Gradient Color Studies

Lesson Plan, Grades 7-12, Art, Science, History, Sax, Drawing


Lesson Plan and Artwork by Phyllis M. Annett

Students will use a variety of mediums to create a gradient color study.


  • Students will know that a gradient image is the directional change in the intensity of color within an area. Students will use the techniques of blending colors to create a progression of color between colors. Students will use the Lyra line of pencils to create an original rendering of an object, animal, bird or sea creature.
  • Students will realize that the study of color is part of science, history and art.

Supplies Needed

Lyra® Rembrandt Aquarell Colored Pencils, Assorted Colors, Pack of 36
Lyra® Aqua Color Crayons, Assorted Colors, Pack of 48
Lyra® Rembrandt Polycolor Colored Pencils, Assorted Colors, Pack of 12
Sax® Artist Grade Colorless Blender, Pack of 2
Aquabee® 100% Cotton Rag Watercolor Paper, 140 lb., 22" x 30", Pack of 10
Prismacolor® Kneaded Eraser, Gray, 1 3/4" x 1 1/4" x 5/16", Pack of 12
*Here are the supplies needed for this lesson plan for reference. Find a convenient carousel of shoppable products for this lesson below.


Standard #1: Generated and conceptualize artistic ideas and work.
Standard #2:Organize and develop artistic ideas and work.
Standard #3: Refine and compete artistic work.
Standard #6: Convey meaning through the presentation of artistic work.
Standard #7: Perceive and analyze artistic work.
Standard #10: Synthesize and relate knowledge and personal experiences to make art.
Standard #11: Relate artistic ideas and works with societal, cultural and historical context to deepen understanding.



Inform students they will be creating a gradient color study of an animal, object, bird or sea creature with colored pencils, and crayons with both wet and dry applications on watercolor paper. For this illustration, a Weedy Sea Dragon, native to Australian waters, has been chosen as the subject to use the gradient technique.

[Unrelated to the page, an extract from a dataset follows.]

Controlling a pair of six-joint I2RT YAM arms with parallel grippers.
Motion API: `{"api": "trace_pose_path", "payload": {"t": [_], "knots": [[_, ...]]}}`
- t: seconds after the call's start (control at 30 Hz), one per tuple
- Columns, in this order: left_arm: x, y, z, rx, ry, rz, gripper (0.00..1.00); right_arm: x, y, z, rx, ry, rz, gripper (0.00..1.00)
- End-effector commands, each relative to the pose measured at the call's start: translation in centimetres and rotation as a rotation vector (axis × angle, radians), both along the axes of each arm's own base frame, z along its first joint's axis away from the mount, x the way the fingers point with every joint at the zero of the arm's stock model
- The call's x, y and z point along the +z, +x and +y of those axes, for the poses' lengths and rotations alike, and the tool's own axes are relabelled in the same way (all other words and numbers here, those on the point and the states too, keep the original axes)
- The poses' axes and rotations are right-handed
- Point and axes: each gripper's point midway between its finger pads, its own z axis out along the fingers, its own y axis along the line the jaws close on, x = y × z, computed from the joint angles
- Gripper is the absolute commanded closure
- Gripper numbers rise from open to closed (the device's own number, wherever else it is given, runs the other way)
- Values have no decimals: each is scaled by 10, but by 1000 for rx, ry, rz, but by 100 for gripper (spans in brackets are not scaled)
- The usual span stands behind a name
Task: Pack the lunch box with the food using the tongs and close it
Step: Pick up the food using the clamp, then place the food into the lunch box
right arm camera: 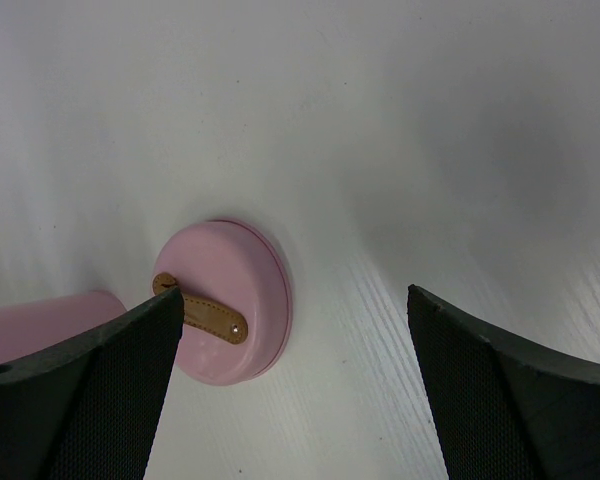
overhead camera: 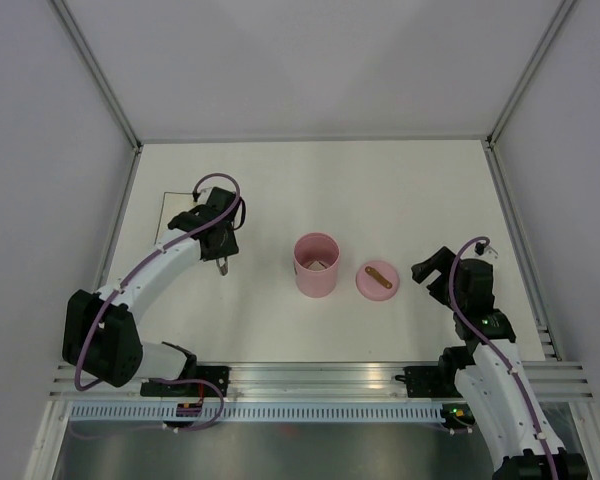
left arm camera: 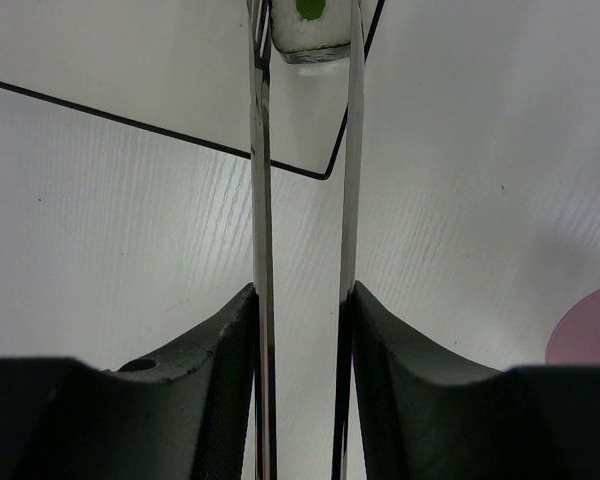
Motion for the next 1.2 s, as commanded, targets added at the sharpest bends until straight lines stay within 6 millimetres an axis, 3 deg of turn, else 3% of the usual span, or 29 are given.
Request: {"api": "trace_pose_path", "payload": {"t": [0.0,0.1,0.27,0.3,0.37,0.4,0.43,0.53,0.63,0.7,0.9,1.0,1.17], "knots": [[12,11,2,24,-15,-73,60,8,8,1,7,-4,-37,2],[31,11,-7,-44,-55,-106,66,8,8,0,3,-7,-34,2],[112,-2,-14,-195,-88,-217,68,6,7,-11,-70,-17,-7,2],[139,-3,-25,-251,-132,-256,68,6,8,-15,-102,-17,-5,2],[162,-16,-33,-351,-157,-283,67,8,9,-15,-108,-15,-9,2],[174,-23,-49,-426,-206,-297,67,10,11,-15,-112,-14,-11,2],[198,-29,-58,-484,-234,-354,67,11,11,-16,-121,-16,-5,2],[234,-54,-93,-653,-285,-418,67,23,14,-24,-156,-36,-20,2],[241,-77,-119,-760,-280,-413,67,33,10,-29,-170,-65,-22,2],[232,-92,-128,-807,-288,-374,67,42,8,-32,-174,-83,-32,2],[216,-135,-136,-896,-361,-301,66,43,-9,-34,-180,-88,-29,2],[197,-153,-137,-926,-364,-230,66,43,-13,-32,-177,-71,-35,2],[172,-159,-141,-937,-319,-166,66,44,-12,-28,-160,-52,-50,2]]}}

Explain the gradient color technique: a progression of color within an area to be colored. It is a directional change in the intensity of color in an image. It can be a gradual change in color or blending of color from one color to another. A gradient study can be from end-to-end of a space, vertical, horizontal or radial in nature. The color scheme can be primary, secondary, tertiary, complimentary or analogous. Demonstrate this by creating a value study of one color on a strip of 140 lb. watercolor paper. Show students how to apply a heavy layer of colored pencil at one end of the study and gradually reduce pressure until the color is very light at the end of the value color strip. Have students create their own value studies with both the colored pencils and water soluble pencils and crayons. The studies can be on one color in different intensities or one of one color blending into the next and back to the original color.


Have students plan their subject matter. Inform students to lightly sketch with big open areas in their designs of their chosen subjects. When they have perfected their sketch, give them pieces of the watercolor to lightly sketch their subjects onto. Inform them that a light sketch will not show through the colored pencil and that kneaded erasers are best to use on watercolor paper since they do not ruin the surface.


Have students choose a color scheme. Remind them to refer to their value studies to create areas of gradation. Demonstrate some colored pencil techniques: layering, hatching, and cross hatching. Demonstrate how to burnish colors with the colorless blenders or white crayons and white pencils.


Inform students that mistakes of color may be gently lifted from the paper with a piece of masking tape or the kneaded eraser.


Demonstrate how to make dark colors by layering colors such a dark blue over a warm red, which gives life to the dark color rather than using just a flat black. Layering with white between colors also will give depth to colors and transition to the next color for a gradient look.


Inform students that this process takes time but is worth the wait! Using a limited amount of water to spread color, and using both wet and dry techniques, will yield a very interesting work.


Display all work; have students discuss their work and that of others.